Música

All things must pass ou uma música nova dos Beatles ainda está a valer?

As canções póstumas são cada vez mais um fenómeno dos nossos dias. A inteligência artificial trouxe essa e outras possibilidades, mas, simultaneamente, levantou uma série de questões éticas, morais e jurídicas. Ora, eu não vou abordar essas questões. Não queria defraudar, mas, de facto, essas questões são aquilo que menos me interessa. Não sou advogada e nunca fui a uma aula de Moral. Também não faço música, mas vou tentar falar sobre ela. Desta vez, sobre a nova velha música dos Beatles.

Agora e não depois

Now and Then foi anunciada como “a última canção dos Beatles”. A música composta e interpretada por John Lennon no final dos anos 70 foi desenvolvida e trabalhada por Paul McCartney, George Harrison e Ringo Starr na primeira metade dos anos 90 para os álbuns Anthology. Na altura, como refere o comunicado no site dos Beatles, “as limitações tecnológicas não permitiram que a voz e o piano de John fossem separados, para conseguir a mistura clara e límpida necessária à finalização da canção.

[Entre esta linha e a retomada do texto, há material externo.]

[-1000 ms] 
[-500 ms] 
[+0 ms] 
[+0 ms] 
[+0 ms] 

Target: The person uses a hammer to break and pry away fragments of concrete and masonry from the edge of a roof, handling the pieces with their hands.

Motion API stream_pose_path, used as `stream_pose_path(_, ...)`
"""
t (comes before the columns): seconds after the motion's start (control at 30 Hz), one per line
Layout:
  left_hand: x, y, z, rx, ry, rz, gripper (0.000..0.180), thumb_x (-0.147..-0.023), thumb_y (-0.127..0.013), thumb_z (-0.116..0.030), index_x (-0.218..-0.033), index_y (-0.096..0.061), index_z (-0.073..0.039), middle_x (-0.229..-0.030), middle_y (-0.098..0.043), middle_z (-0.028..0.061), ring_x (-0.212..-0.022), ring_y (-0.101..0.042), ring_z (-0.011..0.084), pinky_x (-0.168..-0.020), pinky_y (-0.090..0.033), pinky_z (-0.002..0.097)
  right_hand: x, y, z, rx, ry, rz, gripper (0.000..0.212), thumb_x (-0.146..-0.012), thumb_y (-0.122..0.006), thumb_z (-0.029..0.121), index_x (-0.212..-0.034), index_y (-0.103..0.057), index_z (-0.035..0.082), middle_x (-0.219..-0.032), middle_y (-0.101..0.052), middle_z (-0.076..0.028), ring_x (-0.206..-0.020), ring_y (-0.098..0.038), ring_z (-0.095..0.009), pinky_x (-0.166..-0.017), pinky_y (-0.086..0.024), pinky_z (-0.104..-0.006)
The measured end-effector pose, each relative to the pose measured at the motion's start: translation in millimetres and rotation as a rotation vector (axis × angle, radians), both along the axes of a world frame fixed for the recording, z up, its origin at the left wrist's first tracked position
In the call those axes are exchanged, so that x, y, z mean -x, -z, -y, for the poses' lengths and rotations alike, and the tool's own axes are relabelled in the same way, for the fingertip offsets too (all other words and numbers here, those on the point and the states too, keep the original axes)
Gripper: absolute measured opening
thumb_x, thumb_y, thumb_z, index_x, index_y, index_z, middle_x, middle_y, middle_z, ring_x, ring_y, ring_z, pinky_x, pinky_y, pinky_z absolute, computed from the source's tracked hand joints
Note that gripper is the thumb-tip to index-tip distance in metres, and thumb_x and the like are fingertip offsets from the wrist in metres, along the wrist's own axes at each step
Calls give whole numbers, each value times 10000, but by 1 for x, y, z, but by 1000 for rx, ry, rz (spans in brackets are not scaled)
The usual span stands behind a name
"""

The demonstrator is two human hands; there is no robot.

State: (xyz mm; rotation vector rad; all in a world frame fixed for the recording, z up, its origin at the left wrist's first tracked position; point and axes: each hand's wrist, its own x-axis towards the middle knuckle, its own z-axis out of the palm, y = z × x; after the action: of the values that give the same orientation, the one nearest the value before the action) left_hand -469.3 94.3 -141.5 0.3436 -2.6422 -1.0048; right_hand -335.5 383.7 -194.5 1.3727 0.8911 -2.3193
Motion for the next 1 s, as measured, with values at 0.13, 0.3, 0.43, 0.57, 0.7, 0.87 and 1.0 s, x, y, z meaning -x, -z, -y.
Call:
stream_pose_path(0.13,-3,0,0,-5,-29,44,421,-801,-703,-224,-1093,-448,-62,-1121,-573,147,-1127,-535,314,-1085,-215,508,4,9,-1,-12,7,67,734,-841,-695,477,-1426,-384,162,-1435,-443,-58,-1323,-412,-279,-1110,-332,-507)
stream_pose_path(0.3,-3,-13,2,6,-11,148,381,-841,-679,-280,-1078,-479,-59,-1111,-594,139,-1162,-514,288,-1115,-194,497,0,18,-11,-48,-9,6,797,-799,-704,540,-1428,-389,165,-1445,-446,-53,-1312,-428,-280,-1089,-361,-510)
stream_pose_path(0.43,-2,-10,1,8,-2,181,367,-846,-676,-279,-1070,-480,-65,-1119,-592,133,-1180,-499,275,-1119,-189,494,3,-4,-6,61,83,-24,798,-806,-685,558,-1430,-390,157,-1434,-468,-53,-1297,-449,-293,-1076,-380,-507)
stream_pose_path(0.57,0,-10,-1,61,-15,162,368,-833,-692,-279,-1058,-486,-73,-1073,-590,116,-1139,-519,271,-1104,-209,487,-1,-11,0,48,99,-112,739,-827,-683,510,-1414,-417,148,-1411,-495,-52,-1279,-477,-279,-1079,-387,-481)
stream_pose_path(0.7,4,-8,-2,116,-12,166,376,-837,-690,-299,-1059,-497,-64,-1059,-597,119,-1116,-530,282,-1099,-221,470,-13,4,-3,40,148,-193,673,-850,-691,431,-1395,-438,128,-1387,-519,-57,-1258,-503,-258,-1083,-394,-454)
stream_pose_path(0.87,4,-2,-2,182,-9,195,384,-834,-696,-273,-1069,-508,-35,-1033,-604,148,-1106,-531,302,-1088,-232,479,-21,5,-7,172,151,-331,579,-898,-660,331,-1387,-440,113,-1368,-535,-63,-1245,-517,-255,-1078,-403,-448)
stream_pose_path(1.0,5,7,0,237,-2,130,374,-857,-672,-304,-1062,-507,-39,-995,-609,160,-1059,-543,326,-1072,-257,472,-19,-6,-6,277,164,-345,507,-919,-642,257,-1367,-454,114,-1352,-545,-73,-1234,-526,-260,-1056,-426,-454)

Hoje em dia, a tecnologia não é um impedimento para que estes lançamentos aconteçam. Até aqui em Portugal, onde as tendências parecem chegar sempre mais tarde, surgiu uma maravilha póstuma.

José Pinhal Post-Mortem Experience é um projeto de tributo ao músico popular José Pinhal. Em poucos anos, as atuações do coletivo tornaram-se num fenómeno de culto para os amantes das canções reeditadas a partir de três álbuns deixados para trás. 

Antes apenas em cassetes, agora em vinis, t-shirts e cartazes de festivais por todo o país, o cantor é incapaz de deixar alguém indiferente. Até o seu visual, 30 anos depois, de farto bigode à Quim Barreiros e fato branco à Roberto Carlos, ainda que sempre com um toque original, faz já parte da cultura pop atual. 

Fonte: Bandcamp

Se a curiosidade aguçar, há sempre a possibilidade de ver o documentário A Vida Dura Muito Pouco, disponível no YouTube, onde se fica a conhecer os segredos do cantor.

Agora, voltemos às quatro cabeleiras do após-calypso

Em 2022, a canção foi rematada pela dupla McCartney e Starr, com a incorporação de um solo de guitarra inspirado em George, que faleceu em 2001. Como se as 60 horas de Get Back (documentário disponível no Disney+) não tivessem sido suficientes para conhecermos o processo criativo da banda britânica, surge ainda um outro minidocumentário sobre esta “última canção”.

George Harrison – ‘O beatle injustiçado’

Sempre foi “John, Paul, George and Ringo”, embora essa chamada não se reflita na sua qualidade individual. Temos sempre tendência a estabelecer uma ordem de preferência para tudo e, a meu ver, George é o melhor entre os quatro de Liverpool. Claro está que esta denominação é superficial e rasteira, e não simboliza um desinteresse pelos outros membros face à admiração por Harrison. Longe de mim. Significa apenas que a personagem reservada e calada, na verdade, deveria dar que falar. Poucas músicas exclusivamente da autoria de George foram gravadas na época dos Beatles, embora sejam inegavelmente de grande virtuosismo. Com o fim da banda em 1970, George começou uma carreira a solo. Podemos dizer que acertou à primeira. Nesse mesmo ano lançou a sua obra-prima All Things Must Pass, o primeiro álbum triplo de originais da história do pop-rock. Um álbum mais importante para a história do que qualquer outro lançado pelos seus ex-colegas de estrada.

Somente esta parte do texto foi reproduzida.